L'accueil de l'album a été très bon et c'est le meilleur qu'on ait reçu jusqu'ici. L'Europe a clairement apprécié nos sons et c'est exaltant de savoir que nos efforts ont été récompensés et que notre travail a été apprécié par une plus grande audience.

Vous avez rejoint le label darkTunes pour cette sortie. Est-ce que ce changement vous a apporté de nouvelles opportunités ?
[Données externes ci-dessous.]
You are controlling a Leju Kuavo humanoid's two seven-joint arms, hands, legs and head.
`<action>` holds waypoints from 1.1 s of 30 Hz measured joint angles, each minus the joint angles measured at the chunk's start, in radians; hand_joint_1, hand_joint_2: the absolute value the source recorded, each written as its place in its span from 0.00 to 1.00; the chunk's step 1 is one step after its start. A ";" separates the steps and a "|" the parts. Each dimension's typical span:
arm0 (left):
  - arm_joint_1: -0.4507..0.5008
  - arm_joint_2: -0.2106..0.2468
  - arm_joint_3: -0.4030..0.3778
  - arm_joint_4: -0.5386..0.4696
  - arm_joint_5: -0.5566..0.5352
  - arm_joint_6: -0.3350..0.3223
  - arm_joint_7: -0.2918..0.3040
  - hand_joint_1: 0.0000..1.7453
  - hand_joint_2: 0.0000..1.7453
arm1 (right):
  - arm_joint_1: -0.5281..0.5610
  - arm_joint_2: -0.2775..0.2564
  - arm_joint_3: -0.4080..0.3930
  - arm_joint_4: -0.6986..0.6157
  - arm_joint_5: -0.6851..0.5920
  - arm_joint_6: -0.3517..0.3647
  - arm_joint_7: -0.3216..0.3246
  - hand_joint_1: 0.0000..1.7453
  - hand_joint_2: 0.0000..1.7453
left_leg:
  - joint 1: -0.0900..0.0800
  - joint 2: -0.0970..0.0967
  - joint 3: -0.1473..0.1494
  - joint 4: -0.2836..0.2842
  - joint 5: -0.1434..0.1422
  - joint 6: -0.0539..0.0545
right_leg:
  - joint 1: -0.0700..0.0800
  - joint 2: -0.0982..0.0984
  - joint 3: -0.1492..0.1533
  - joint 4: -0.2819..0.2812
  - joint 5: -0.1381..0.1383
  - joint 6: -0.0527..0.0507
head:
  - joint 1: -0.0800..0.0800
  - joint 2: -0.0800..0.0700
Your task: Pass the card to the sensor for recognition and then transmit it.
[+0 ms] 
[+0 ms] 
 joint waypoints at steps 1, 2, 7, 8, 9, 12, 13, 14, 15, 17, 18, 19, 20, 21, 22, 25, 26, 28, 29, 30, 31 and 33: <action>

Carrément. DarkTunes nous a été d'une grande aide pour atteindre le public européen et gagner en notoriété, et nous a donné la chance de jouer au Wave-Gotik-Treffen cette année.

Vous revenez d'une tournée aux Royaume-Uni. S'agissait-il de votre première en Europe ? Comment le public a-t-il réagi ? Est-ce que l'atmosphère était différente que ce à quoi vous êtes habitués en Australie ?

C'était notre première tournée en Europe, et certainement pas notre dernière. La réaction du public à chaque concert est allée au-delà de nos espérances et cela nous a vraiment aidés à développer notre show davantage. Les européeens aiment la musique et on a été chanceux de recevoir le genre de réponse qu'on a eue. C'est clairement une autre ambiance.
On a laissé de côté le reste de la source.